To investigate the efficiency of our proposed PDNLMS in speech applications, the following experiments are employed. Both far-end and near-end sources in our experiment are English recordings sampling at 44.1 KHz. The background is broadcast loudspeaker. The whole system works under the sparse channel in Fig. 2 with the filter length \(M=1024\). White Gaussian noise is added to the echo signal with SNR=25 dB. \(\mu \) and \(\delta \) are fixed at 1 and 0.001, respectively, for all algorithms. Signals in Fig. 6a are short versions of the signal sources. Among the outputs in Fig. 6b, our PDNLMS fits the near-end input in Fig. 6a best. In Fig. 7, we introduce the residual signal \(e(n)-s(n)\) to compare the performance of different algorithms. Obviously, PDNLMS still performs much better than the others.

Fig. 6
figure 6

a Far-end and near-end input, respectively. b Recovered near-end signals of PNLMS, Geigel-PNLMS, EPE-PNLMS, SE-PNLMS, PDNLMS with near-end speech

Fig. 7
figure 7

Residual signals of PNLMS, Geigel-PNLMS, EPE-PNLMS, SE-PNLMS, PDNLMS, respectively, with near-end speech

A quantitative assessment of the PDNLMS is measured by SA. We test three groups of recordings from two male speakers and a female with the length of 20–35 s. Both near-end and far-end are English recordings. Since the value of \(K\) can hardly be verified during a dialogue, we replace it by the length of whole samples. The average SAs of different SNR are recorded in Table 2. We can observe that the SAs of the proposed algorithm are better than those of the rival methods.

Table 2 Speech attenuation (dB) of PDNLMS and other comparing algorithms

5 Conclusion

In this study, the strong correlation of speech signals is taken into consideration to improve the performance of double-talk acoustic echo cancellation. It has been found that adjacent speech samples are quite similar, and the difference value of input sequence obtains small amplitude. Then, an improved structure based on the signal decorrelation is proposed to handle double-talk AEC without DTD. In this way, the new scheme is able to overcome interferences from near-end. In the proposed algorithm, adaptive filter keeps refreshing during double-talk periods which is different from DTD approaches. Moreover, the computational complexity is reduced by removing the double-talk detector in our algorithm. Simulations show that the architecture is more efficient than those with a DTD.

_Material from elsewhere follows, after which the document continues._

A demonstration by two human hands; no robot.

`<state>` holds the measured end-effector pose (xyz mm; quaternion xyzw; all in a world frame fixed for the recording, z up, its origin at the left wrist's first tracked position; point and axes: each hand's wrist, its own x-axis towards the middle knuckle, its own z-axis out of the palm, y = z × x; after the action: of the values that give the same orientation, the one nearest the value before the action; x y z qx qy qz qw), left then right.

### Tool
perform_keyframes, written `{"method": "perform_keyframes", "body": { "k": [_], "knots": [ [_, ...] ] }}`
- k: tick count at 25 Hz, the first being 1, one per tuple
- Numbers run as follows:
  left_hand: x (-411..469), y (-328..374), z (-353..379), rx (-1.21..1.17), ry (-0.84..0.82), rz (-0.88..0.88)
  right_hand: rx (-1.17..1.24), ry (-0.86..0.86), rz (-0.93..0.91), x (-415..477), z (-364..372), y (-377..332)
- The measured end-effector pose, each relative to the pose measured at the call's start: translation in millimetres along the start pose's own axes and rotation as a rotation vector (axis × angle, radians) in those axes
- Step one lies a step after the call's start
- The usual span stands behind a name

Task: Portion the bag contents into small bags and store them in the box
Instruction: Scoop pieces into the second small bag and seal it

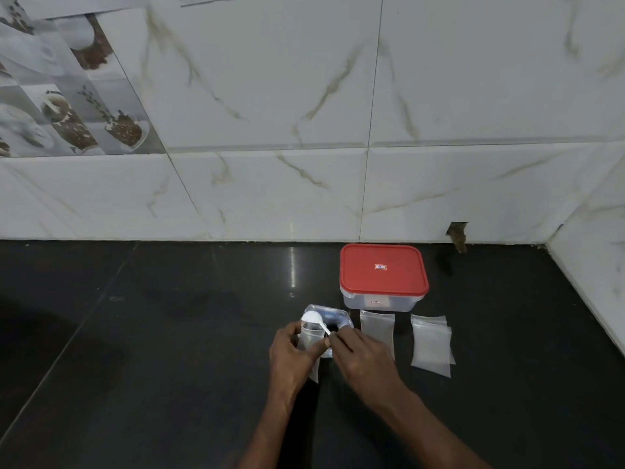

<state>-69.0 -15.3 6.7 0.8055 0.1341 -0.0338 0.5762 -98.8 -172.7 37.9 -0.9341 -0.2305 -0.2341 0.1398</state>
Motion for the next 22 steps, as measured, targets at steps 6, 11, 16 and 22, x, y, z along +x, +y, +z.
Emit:
{"method": "perform_keyframes", "body": {
  "k": [6,11,16,22],
  "knots": [
    [-2.1,-6.1,-4.1,-0.038,-0.029,-0.009,0.014,0.042,0.298,6.1,3.8,7.0],
    [-5.1,-17.0,-17.4,-0.241,-0.074,-0.025,-0.036,-0.188,0.401,3.1,23.9,6.9],
    [-8.6,-20.7,-15.2,-0.363,-0.114,-0.082,-0.106,-0.316,0.225,4.3,39.2,0.0],
    [-11.7,-28.2,-6.9,-0.472,-0.13,-0.152,-0.146,-0.315,0.129,5.3,36.7,-0.9]
  ]
}}
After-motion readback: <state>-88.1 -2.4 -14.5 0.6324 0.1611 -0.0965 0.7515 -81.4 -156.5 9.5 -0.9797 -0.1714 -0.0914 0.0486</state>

Nevertheless, our scheme still suffers some problems and need to be further addressed. First, PDNLMS increases the variance of noise so the performance may drop when SNR is low. And parameters of the algorithm should be further optimized to work better for low sampling rate signals. Solving these problems should be included in our further work.